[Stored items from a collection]
--------------------------------
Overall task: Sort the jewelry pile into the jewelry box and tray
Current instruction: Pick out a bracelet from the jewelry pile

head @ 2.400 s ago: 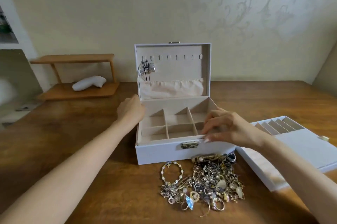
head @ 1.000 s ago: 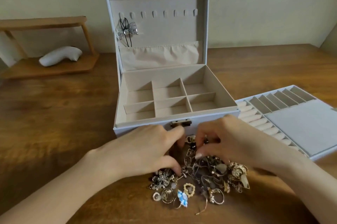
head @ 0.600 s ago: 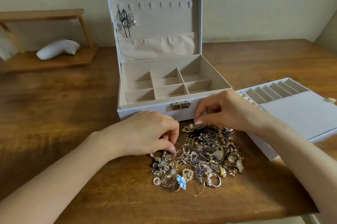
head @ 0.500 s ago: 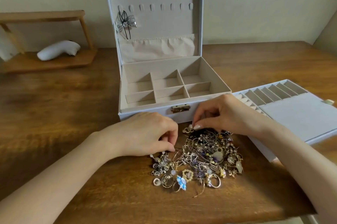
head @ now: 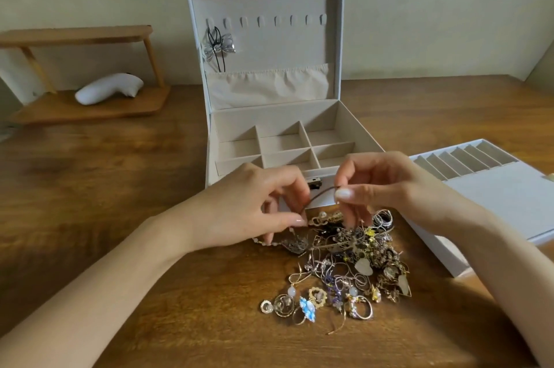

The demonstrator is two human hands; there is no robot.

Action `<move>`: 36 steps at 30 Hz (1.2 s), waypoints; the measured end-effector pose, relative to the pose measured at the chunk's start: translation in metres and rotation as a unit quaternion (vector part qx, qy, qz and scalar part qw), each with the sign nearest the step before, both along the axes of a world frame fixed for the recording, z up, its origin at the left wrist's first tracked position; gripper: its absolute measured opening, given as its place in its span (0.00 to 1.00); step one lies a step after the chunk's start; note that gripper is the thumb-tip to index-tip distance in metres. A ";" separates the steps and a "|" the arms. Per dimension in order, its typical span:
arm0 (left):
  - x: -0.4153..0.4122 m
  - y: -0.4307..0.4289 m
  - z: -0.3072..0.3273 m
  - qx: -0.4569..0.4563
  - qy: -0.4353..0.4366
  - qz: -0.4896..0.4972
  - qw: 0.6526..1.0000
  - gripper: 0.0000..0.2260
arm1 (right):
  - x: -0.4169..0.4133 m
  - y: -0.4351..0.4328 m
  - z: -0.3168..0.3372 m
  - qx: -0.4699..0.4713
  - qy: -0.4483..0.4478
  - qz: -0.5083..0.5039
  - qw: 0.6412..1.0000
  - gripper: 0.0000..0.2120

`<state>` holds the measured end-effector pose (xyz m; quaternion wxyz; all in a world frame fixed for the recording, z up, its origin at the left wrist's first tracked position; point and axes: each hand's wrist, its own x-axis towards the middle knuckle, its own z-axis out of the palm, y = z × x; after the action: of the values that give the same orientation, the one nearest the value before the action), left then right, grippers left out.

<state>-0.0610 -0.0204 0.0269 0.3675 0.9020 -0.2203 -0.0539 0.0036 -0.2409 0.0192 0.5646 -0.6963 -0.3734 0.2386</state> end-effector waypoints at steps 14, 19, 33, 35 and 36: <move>-0.005 0.004 -0.002 0.275 -0.046 -0.013 0.960 0.03 | -0.006 0.002 -0.004 -0.093 -0.210 -0.090 0.969 0.13; -0.009 0.009 0.016 0.135 -0.227 -0.005 0.965 0.05 | -0.008 0.017 0.004 -0.005 -0.250 -0.145 0.957 0.15; 0.008 0.020 0.016 -0.184 -0.059 0.122 0.974 0.11 | 0.009 0.046 0.021 0.085 0.022 -0.040 0.995 0.08; 0.009 0.022 0.015 -0.166 -0.071 0.126 0.975 0.09 | 0.011 0.044 0.020 0.096 0.012 -0.053 0.994 0.08; 0.010 0.024 0.014 -0.155 -0.078 0.127 0.977 0.08 | 0.012 0.043 0.019 0.096 0.008 -0.062 0.993 0.08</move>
<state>-0.0513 0.0035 0.0408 0.4886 0.8559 -0.1376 0.0988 0.0157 -0.1982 0.0386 0.6454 -0.6591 -0.3456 0.1721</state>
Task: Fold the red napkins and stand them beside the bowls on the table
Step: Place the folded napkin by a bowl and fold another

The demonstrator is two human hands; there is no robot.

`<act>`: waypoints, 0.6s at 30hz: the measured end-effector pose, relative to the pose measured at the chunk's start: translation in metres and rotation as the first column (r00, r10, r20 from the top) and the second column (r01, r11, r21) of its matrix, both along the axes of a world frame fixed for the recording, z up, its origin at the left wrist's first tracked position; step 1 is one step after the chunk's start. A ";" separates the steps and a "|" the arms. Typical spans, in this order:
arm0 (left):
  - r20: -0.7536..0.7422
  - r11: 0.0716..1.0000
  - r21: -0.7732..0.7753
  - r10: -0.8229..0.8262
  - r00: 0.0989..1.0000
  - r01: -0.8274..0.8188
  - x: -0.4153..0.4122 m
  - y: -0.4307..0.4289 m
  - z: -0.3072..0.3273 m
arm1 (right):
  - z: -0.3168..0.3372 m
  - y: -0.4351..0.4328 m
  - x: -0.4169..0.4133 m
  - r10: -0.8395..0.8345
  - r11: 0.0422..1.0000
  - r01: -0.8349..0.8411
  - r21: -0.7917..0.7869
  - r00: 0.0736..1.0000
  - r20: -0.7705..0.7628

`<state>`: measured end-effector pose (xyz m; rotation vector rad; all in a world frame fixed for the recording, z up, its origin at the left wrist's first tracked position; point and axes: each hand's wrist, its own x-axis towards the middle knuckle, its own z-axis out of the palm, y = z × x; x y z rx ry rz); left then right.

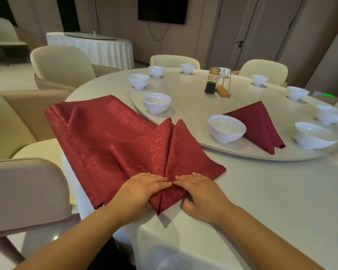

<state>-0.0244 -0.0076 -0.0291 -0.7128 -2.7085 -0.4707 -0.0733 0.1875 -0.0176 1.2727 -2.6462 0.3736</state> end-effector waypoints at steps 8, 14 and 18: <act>-0.138 0.999 0.031 0.025 0.990 -0.021 0.007 0.004 0.020 | 0.008 0.000 0.009 -0.050 0.991 0.038 -0.131 0.995 -0.088; 0.095 0.924 0.359 0.106 0.990 -0.133 0.021 0.008 0.062 | 0.048 0.007 0.019 -0.140 0.931 0.161 -0.329 0.986 0.087; 0.135 0.864 0.479 0.106 0.985 -0.158 0.031 0.012 0.106 | 0.089 0.013 0.032 -0.090 0.917 0.145 -0.371 0.983 0.160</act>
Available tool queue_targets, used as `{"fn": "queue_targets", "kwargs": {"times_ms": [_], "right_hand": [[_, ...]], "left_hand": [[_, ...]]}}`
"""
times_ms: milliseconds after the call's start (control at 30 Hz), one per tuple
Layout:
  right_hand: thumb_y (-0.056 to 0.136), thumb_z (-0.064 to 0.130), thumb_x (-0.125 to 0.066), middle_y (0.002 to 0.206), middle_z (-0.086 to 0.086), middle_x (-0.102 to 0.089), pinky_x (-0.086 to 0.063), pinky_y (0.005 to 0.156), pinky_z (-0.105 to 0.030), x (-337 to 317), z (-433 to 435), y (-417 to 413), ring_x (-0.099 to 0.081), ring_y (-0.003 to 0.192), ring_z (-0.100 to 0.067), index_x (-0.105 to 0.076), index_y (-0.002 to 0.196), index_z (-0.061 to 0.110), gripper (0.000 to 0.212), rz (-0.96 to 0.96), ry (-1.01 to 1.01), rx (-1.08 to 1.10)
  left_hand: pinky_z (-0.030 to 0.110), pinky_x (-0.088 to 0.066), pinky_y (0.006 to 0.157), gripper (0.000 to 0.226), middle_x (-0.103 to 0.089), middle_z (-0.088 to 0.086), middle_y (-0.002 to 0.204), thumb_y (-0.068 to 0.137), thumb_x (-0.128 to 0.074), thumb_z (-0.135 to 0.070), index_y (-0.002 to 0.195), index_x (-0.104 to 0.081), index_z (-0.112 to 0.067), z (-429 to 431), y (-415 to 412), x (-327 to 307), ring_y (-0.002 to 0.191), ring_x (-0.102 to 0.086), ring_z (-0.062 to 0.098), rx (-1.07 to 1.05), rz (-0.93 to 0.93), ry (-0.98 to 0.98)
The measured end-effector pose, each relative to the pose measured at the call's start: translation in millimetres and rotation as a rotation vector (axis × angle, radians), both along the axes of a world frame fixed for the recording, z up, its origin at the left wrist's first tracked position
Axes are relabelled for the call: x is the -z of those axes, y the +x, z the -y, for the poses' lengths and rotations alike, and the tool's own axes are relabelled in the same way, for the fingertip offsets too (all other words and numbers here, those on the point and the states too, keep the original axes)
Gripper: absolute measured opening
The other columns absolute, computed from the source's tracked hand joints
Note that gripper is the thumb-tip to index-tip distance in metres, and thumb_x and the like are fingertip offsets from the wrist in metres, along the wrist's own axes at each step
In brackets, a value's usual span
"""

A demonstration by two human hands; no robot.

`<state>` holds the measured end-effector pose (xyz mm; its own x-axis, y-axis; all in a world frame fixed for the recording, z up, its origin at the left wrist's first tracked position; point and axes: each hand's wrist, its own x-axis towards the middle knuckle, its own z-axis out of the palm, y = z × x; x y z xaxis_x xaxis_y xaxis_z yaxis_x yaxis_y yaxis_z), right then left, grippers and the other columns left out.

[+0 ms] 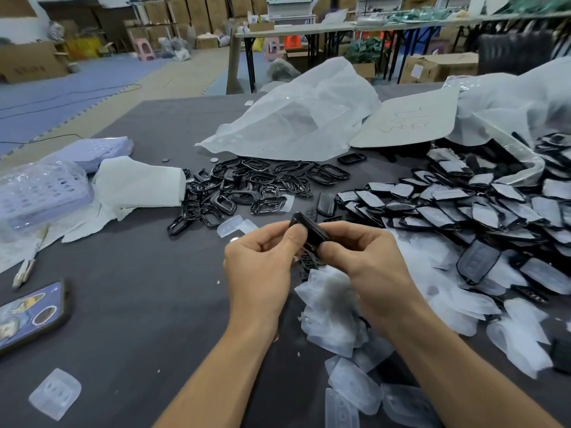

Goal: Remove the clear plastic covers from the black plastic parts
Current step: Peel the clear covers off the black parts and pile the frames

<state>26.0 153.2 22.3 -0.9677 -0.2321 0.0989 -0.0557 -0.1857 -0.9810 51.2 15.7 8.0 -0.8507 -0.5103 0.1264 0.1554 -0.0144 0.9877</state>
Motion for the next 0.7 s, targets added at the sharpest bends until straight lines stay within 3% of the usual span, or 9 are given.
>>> {"fn": "queue_targets", "kwargs": {"times_ms": [133, 267, 400, 467, 567, 700], "right_hand": [[0.088, -0.012, -0.066, 0.077, 0.004, -0.076, -0.054, 0.071, -0.018, 2, -5, -8, -0.068, 0.072, -0.006, -0.080, 0.085, 0.022, 0.037, -0.163, 0.206, 0.108], [0.090, -0.008, -0.067, 0.075, 0.006, -0.074, -0.057, 0.077, -0.029, 6, -8, -14, -0.068, 0.074, -0.010, -0.077, 0.085, 0.026, 0.036, -0.224, 0.355, 0.110], [0.090, -0.007, -0.066, 0.080, -0.007, -0.075, -0.054, 0.073, -0.028, 5, -10, -16, -0.066, 0.072, -0.018, -0.079, 0.090, 0.016, 0.027, -0.175, 0.262, 0.048], [0.088, -0.004, -0.071, 0.082, -0.006, -0.078, -0.057, 0.076, -0.028, 4, -12, -17, -0.070, 0.075, -0.021, -0.080, 0.088, 0.016, 0.022, -0.148, 0.203, 0.085], [0.088, -0.002, -0.074, 0.075, -0.003, -0.075, -0.055, 0.071, -0.024, 2, -11, -17, -0.066, 0.069, -0.012, -0.078, 0.083, 0.014, 0.017, -0.108, 0.171, 0.058], [0.090, -0.004, -0.070, 0.068, 0.004, -0.069, -0.050, 0.068, -0.019, 1, -8, -17, -0.059, 0.066, -0.007, -0.075, 0.080, 0.014, 0.021, -0.091, 0.188, 0.001]], "left_hand": [[0.017, -0.057, 0.064, 0.027, -0.077, -0.016, 0.072, 0.078, -0.085, -0.027, 0.085, -0.079, -0.052, 3, -1, 0, 0.067, -0.072, -0.002, 0.031, 0.018, -0.244], [0.019, -0.057, 0.064, 0.036, -0.075, -0.017, 0.068, 0.077, -0.088, -0.015, 0.083, -0.078, -0.049, 4, -4, 0, 0.063, -0.071, 0.000, 0.024, 0.054, -0.319], [0.040, -0.049, 0.062, 0.030, -0.066, -0.002, 0.062, 0.083, -0.080, -0.003, 0.084, -0.085, -0.032, 6, -4, -4, 0.059, -0.051, 0.018, 0.196, 0.110, -0.047], [0.032, -0.045, 0.059, 0.020, -0.063, 0.004, 0.064, 0.085, -0.077, -0.002, 0.087, -0.085, -0.020, 9, -5, -6, 0.060, -0.048, 0.019, 0.276, 0.132, 0.078], [0.016, -0.048, 0.056, 0.013, -0.073, 0.005, 0.070, 0.081, -0.076, -0.001, 0.091, -0.081, -0.007, 12, -6, -9, 0.056, -0.063, 0.007, 0.335, 0.126, 0.176], [0.015, -0.050, 0.055, 0.043, -0.072, 0.003, 0.067, 0.059, -0.080, -0.011, 0.102, -0.078, -0.010, 12, -5, -8, 0.054, -0.066, 0.011, 0.287, 0.090, 0.312]]}}
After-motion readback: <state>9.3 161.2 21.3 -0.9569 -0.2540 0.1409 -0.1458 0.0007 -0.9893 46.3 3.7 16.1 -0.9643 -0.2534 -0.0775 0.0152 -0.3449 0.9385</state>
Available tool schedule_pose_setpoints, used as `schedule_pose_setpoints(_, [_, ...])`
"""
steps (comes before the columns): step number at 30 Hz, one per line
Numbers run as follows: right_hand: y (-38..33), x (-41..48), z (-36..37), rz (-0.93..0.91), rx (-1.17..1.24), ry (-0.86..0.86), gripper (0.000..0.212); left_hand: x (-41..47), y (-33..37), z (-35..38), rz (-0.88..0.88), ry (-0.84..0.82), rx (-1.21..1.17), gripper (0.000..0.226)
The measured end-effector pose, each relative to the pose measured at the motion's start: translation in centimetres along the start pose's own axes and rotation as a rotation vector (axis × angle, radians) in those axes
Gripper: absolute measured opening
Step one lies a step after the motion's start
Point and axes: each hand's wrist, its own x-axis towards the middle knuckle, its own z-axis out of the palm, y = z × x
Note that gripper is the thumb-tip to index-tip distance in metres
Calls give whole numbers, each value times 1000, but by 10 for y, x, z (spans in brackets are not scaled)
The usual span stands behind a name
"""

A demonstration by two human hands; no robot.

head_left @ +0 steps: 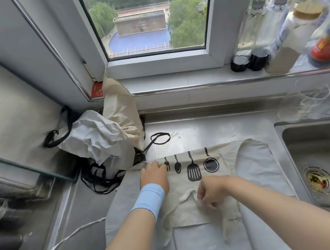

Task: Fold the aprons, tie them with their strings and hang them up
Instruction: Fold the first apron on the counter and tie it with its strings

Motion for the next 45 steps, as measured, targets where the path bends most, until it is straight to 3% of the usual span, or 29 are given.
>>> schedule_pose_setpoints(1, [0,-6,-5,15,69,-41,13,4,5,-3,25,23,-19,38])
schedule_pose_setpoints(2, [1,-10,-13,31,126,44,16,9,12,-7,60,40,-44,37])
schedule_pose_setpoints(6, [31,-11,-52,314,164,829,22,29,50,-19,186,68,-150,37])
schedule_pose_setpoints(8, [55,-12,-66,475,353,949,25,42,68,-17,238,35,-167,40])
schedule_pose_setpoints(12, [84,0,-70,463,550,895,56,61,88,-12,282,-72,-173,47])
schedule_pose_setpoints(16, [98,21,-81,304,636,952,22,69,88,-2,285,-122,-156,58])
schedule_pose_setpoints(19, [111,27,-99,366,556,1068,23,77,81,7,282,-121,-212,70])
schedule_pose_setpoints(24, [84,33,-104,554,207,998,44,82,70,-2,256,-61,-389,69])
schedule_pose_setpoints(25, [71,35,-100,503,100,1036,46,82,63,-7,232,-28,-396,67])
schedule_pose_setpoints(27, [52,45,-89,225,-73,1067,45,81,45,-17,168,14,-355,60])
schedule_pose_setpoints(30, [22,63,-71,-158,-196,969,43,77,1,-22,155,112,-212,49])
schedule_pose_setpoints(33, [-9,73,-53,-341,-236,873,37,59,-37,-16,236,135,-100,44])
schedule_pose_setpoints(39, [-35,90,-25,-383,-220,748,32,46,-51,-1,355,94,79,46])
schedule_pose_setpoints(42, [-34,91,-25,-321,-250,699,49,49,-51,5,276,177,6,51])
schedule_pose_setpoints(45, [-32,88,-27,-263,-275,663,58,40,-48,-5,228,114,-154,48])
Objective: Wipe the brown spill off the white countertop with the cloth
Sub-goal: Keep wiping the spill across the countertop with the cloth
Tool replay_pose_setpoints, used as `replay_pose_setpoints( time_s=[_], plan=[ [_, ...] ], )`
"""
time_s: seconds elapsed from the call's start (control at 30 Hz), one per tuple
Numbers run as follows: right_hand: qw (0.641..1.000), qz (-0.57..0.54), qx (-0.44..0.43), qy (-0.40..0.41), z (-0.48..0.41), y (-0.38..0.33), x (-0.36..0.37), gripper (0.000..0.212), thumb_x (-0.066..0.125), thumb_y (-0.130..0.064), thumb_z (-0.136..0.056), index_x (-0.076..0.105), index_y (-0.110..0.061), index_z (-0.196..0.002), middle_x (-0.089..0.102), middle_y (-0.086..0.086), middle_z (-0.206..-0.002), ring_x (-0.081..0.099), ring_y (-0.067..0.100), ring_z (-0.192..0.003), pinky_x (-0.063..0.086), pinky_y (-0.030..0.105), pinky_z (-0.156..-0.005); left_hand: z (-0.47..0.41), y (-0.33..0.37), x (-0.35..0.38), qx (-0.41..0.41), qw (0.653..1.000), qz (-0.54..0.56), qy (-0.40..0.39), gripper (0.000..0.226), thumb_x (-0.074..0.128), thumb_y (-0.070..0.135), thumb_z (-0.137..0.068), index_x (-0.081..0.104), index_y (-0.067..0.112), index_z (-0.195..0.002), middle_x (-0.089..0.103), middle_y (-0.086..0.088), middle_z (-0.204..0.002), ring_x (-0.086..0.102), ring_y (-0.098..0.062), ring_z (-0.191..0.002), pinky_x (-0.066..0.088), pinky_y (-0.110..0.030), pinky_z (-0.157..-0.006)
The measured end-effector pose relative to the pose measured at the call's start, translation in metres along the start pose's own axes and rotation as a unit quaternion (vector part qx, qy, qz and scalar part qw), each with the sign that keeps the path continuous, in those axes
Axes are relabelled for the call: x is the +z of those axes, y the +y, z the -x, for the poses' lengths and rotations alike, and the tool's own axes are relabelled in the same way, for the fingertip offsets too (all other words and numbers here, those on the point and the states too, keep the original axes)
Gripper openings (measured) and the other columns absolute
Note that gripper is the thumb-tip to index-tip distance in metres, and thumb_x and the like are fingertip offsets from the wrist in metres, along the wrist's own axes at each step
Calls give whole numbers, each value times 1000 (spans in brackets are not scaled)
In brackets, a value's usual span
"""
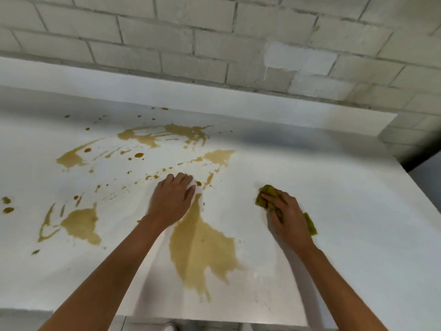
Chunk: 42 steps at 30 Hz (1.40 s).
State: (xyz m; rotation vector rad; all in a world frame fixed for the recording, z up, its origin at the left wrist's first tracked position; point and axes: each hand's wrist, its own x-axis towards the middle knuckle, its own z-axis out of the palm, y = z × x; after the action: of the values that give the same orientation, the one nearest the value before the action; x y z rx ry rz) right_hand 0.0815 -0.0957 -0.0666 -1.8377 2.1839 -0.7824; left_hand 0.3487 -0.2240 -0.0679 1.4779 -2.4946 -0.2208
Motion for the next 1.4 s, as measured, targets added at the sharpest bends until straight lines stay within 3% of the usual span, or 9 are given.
replay_pose_setpoints(
  time_s=[0.17, 0.4, 0.53, 0.63, 0.8, 0.93, 1.0, 1.17, 1.4],
  plan=[
    [1000, -1, 1, 3, -5, -59, 31, 40, 54, -4, -88, 56, -14, -127, 49, 9, -138, 46, 29, -123, 38, 37, -105, -2, -6, 0, 26, 999, -5, -19, 41, 34, 32, -98, 47, 13, -131, 51, -3, -130, 46, -25, -114, 37, -38, -94],
    [999, -1, -27, -17, 98, -78, 30, 42, 56, -13, -88, 55, -28, -127, 44, -9, -139, 34, 3, -130, 21, 12, -108, 0, -14, 2, 43, 998, -4, -41, 45, 28, 34, -99, 36, 16, -139, 44, -1, -139, 42, -24, -118, 36, -37, -97],
    [993, 29, 102, 55, 85, -59, 23, 44, 57, -5, -87, 55, -20, -128, 45, 6, -141, 41, 24, -129, 31, 27, -108, 0, -20, 1, 51, 997, 14, -50, 47, 26, 35, -100, 32, 17, -143, 40, -1, -145, 41, -25, -122, 31, -36, -103],
    [985, 41, 150, 78, 60, -76, 35, 38, 53, -11, -91, 54, -15, -129, 44, 11, -142, 41, 30, -128, 34, 34, -106, 8, -20, -3, 46, 995, 73, -54, 49, 26, 33, -100, 25, 17, -147, 33, -1, -151, 33, -24, -134, 21, -37, -113],
    [995, 7, 75, 71, 79, -128, 63, 37, 44, -40, -94, 60, -23, -123, 51, 4, -137, 47, 22, -124, 43, 36, -103, 50, -17, -11, 63, 990, 123, -5, 47, 28, 28, -101, 26, 18, -146, 25, 3, -155, 17, -16, -145, 8, -35, -120],
    [996, 20, 32, 80, 120, -115, 53, 29, 55, -26, -91, 61, -27, -120, 56, 3, -132, 52, 21, -119, 43, 29, -100, 82, -20, -14, 67, 991, 119, 2, 45, 28, 26, -101, 29, 17, -145, 28, 4, -153, 17, -11, -144, 7, -34, -121],
    [993, 25, 65, 92, 123, -97, 42, 30, 61, -18, -88, 63, -25, -118, 57, 6, -131, 53, 24, -118, 42, 29, -99, 97, -24, -15, 66, 992, 109, 6, 45, 28, 25, -100, 30, 16, -145, 30, 3, -153, 18, -11, -144, 8, -33, -121],
    [985, 28, 141, 100, 79, -97, 47, 32, 49, -19, -95, 58, -19, -126, 44, 11, -143, 41, 30, -130, 37, 36, -106, 129, -36, -14, 43, 993, 109, 23, 44, 31, 23, -100, 32, 15, -144, 32, 1, -152, 21, -11, -143, 4, -29, -119],
    [999, -33, -11, 41, 117, -150, 75, 30, 59, -18, -89, 64, -24, -117, 54, 5, -135, 52, 24, -120, 46, 33, -98, 156, -39, -10, 29, 995, 80, 44, 47, 26, 26, -98, 38, 11, -141, 39, -4, -148, 31, -17, -140, 11, -32, -118]
  ],
)
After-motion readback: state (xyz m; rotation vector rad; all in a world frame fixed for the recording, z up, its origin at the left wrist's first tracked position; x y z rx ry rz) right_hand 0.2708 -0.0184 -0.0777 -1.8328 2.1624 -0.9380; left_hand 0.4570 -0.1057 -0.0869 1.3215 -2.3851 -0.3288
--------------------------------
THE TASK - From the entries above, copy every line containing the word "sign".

SOLVED EXERCISE -
Action `<move>`: 36 steps at 30 Hz (1.2 s), waypoints; the measured end-effector pose, relative to the pose measured at the chunk's start: translation in metres and rotation as a unit quaternion (vector part qx, qy, qz and scalar part qw), each with the sign nearest the step before, both along the axes of a world frame fixed for the recording, z up, its origin at the left wrist's first tracked position; gripper: its absolute measured opening, given as its place in its span (0.00 to 1.00); step one lies a step after the chunk's start; note that gripper is the thumb-tip to index-tip distance in metres. A ";" separates the steps and a "|" the arms. Per dimension in order, its typical span:
The measured end-effector pose relative to the pose measured at the call's start, translation in metres along the start pose's own axes and rotation as a unit quaternion (vector part qx, qy, qz and scalar part qw), each with the sign that keeps the path continuous, in those axes

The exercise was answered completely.